* [Task details] Reproduce, from the line containing "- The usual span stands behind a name" to the last line of the material, every line exactly.

* [Data shown]
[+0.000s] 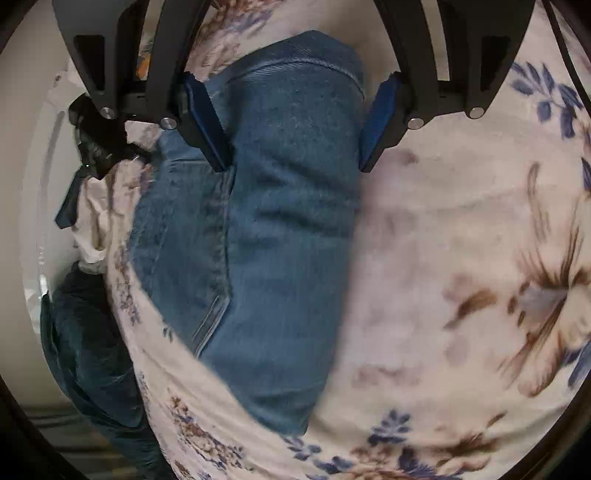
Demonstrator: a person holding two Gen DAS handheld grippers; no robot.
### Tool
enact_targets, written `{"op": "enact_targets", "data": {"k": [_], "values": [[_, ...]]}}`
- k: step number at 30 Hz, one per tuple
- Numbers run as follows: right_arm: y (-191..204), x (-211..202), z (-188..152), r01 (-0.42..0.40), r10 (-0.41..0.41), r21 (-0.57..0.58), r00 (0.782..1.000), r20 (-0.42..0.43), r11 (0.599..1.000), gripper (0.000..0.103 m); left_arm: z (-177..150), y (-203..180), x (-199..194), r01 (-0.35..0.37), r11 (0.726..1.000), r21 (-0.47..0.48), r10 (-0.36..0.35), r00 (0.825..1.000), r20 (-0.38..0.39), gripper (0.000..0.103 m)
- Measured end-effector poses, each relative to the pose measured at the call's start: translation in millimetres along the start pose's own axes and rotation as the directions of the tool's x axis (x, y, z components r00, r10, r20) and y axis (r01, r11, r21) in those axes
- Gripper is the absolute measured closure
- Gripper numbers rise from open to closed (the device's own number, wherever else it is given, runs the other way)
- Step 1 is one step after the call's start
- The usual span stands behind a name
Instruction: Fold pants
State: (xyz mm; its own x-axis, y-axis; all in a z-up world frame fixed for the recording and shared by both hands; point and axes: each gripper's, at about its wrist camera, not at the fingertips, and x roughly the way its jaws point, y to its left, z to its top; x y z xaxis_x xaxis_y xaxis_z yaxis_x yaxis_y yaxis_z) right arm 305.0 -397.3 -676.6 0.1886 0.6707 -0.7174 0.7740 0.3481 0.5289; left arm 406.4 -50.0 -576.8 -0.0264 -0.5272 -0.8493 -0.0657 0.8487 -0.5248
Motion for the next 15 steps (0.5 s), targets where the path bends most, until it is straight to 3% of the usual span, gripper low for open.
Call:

* [Task result]
- The usual span stands behind a name
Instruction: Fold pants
State: (xyz mm; its own x-axis, y-axis; all in a z-up world frame fixed for the recording and shared by both hands; point and axes: each gripper's, at about its wrist camera, not at the fingertips, and x roughly the way its jaws point, y to its left, z to its top; x y z xaxis_x xaxis_y xaxis_z yaxis_x yaxis_y yaxis_z) right arm 305.0 -397.3 -676.6 0.1886 0.6707 -0.7174 0.7740 0.3481 0.5289; left arm 406.4 -50.0 -576.8 -0.0264 -0.5272 -0.8493 -0.0657 0.8487 -0.5248
Motion for the next 15 steps (0.5 s), targets where the path bends most, until it is straight to 3% of the usual span, gripper low for open.
Call:

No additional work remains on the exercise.